The pSpCas9(BB)-2A-GFP (PX458) plasmid was a gift from Feng Zhang49 (Addgene plasmid # 48138). The pmKaxxte plasmid (now available as Addgene plasmid #113630), used to check gRNA efficiency, was generated using the pmaxGFP vector (Lonza) as a backbone and the mKate2.5-C1 — a gift from Michael Davidson (Addgene plasmid # 54828) — to generate overlapping insert fragments and a multiple cloning site.

The RFP2GFP-ATM construct was generated by inserting RFP sequence from mKate2.5-C1 into the pmaxGFP vector between KpnI and AgeI sites. The sequence encoding the ATM exon20-intron20-exon21 was PCR amplified from 293 T derived genomic DNA using primer sequences in Table S1 and cloned into the vector’s ORF between RFP and GFP tags using HindIII and SalI enzymes.

CRISPR/Cas9

Guide RNAs (gRNA) were chosen using the online tool designed by Zhang et al. ssODNs were designed that contained the desired substitutions together with 77 bp of homology either side of the targeted substitutions. The gRNAs were tested using the mKaxxte plasmid (Addgene #113630) containing a cloned fragment of the intended target genomic region. This assessed the effectiveness of DSB creation by the gRNA by triggering HR-repair of the template to re-establish fluorescence. The final gRNA chosen yielded bright fluorescence in the majority of control cells, compared to those without the gRNA, which showed no background fluorescence (Fig. S4C).

The ssODN and gRNA/SpCas9-expressing plasmid (gRNA cloned into Addgene #48138) were nucleofected into K-562 cells. Cells were then sorted to purity for GFP-positivity and sub-cloned by dilution. The mutant allele burden and mRNA expression level was checked by Pyrosequencing.

FISH & T/A cloning

FISH analysis was performed at the Wellcome Centre for Human Genetics, Oxford. For polyA FISH, cells were stained with fluorescent Oligo(d)T50 probes, as previously described16.

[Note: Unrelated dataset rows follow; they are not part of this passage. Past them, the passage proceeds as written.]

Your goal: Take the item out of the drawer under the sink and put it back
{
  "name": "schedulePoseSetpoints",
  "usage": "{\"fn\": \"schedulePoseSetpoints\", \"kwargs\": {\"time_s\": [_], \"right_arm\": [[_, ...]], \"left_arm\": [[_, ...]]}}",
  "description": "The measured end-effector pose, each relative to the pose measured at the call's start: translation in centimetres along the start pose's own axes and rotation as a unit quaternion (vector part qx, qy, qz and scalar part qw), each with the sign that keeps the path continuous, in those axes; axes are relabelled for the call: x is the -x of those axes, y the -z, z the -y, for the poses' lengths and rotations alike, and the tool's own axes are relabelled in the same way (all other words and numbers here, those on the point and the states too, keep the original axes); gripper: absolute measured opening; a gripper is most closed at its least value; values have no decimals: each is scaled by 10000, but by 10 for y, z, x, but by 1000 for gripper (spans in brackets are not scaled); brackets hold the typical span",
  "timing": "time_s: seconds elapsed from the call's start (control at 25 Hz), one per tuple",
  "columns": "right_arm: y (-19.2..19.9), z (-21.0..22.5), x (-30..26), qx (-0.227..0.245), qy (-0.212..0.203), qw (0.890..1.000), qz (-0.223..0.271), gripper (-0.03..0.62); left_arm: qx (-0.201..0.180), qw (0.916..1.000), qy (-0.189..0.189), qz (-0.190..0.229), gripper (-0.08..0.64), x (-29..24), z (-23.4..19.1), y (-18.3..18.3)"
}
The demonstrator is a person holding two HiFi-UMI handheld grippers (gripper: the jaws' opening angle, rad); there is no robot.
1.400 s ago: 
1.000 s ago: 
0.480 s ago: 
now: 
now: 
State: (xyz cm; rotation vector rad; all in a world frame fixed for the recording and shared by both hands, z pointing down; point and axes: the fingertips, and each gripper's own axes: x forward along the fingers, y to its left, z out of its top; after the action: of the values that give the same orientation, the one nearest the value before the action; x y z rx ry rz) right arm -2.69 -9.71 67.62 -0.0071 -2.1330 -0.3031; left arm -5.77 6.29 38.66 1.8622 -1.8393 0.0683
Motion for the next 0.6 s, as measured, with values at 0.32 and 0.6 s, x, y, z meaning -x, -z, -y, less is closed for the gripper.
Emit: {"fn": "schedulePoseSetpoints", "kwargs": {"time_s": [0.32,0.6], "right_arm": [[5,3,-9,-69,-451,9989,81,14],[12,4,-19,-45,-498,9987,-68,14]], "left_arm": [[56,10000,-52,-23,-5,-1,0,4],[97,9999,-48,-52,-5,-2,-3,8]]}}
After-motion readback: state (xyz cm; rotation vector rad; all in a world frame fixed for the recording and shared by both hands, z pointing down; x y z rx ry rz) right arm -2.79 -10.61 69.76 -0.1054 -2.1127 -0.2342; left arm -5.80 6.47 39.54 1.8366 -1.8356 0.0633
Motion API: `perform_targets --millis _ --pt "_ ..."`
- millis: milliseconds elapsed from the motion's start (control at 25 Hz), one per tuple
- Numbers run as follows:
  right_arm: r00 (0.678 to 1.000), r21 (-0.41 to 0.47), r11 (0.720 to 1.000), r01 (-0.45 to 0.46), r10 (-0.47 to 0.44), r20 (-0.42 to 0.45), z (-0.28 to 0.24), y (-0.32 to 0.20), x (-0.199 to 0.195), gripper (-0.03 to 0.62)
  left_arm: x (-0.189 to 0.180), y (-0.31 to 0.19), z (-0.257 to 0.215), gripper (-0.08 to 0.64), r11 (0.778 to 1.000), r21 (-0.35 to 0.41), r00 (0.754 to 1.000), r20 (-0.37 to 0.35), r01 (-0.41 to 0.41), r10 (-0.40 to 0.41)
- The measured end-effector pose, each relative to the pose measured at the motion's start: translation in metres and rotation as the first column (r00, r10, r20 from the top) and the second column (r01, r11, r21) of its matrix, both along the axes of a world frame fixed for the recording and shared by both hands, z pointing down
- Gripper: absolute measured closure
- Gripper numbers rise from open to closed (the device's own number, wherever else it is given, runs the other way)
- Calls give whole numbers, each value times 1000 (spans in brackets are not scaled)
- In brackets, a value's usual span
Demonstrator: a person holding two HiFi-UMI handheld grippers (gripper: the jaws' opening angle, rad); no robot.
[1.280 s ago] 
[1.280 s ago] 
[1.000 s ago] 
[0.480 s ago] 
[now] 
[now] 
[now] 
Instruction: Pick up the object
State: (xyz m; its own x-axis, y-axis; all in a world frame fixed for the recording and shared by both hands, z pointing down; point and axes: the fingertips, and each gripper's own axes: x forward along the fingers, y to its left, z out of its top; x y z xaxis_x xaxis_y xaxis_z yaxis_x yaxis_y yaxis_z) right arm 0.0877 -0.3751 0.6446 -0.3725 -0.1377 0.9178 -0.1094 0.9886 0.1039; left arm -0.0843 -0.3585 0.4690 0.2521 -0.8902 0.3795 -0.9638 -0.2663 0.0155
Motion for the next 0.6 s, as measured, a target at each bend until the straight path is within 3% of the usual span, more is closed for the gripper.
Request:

The targeted genomic region was amplified by PCR and then T/A cloned. At least 9 clones from each sample were sequenced.

Proteomics

For SILAC, cells were grown in either “light” or “medium” RPMI and crude lysates analysed by FingerPrints Proteomics, Dundee. Data were analysed using MaxQuant software. For protein synthesis measurements, the EZClick™ Global Protein Synthesis Assay Kit (BioVision Inc., USA) kit was utilised.

Splicing reporter assay

In the assay, a reporter plasmid encodes green and red fluorescent proteins separated by a human ATM intron fragment containing stop codons in all frames (RFP2GFP-ATM); successful splicing leads to an equivalent ratio of green and red fluorescence. U2OS and 293 T cells were seeded in 6 well glass bottom plates. The following day, cells were treated with 0.1, 0.5, 1 or 5 μM 8-Azaguanine. Approximately 5 hours later, cells were transfected with the RFP2GFP-ATM construct and incubated for further 48 hours. Following this, single cell RFP and GFP fluorescence intensity was acquired in 10,000 cells/well using high-content imaging and splicing was assessed as the GFP/RFP fluorescence intensity ratio relative to control/untreated cells.

RNA-Seq

Nuclear and Cytoplasmic RNAs were separated using a hypotonic buffer. RNA-Seq libraries were prepared using the SMARTer® Stranded Total RNA Sample Prep Kit (634873 Clontech). Sequencing reads were aligned using STAR50, transcripts quantified using DESeq251 and differential splicing analysed by dSpliceType52. Random subsampling analysis via RSeQC53 showed that the read coverage approached saturation of identified splice junctions, meaning that, statistically, all known and many of the novel junctions would have likely been identified at the coverage level achieved for all samples (Fig. S4D).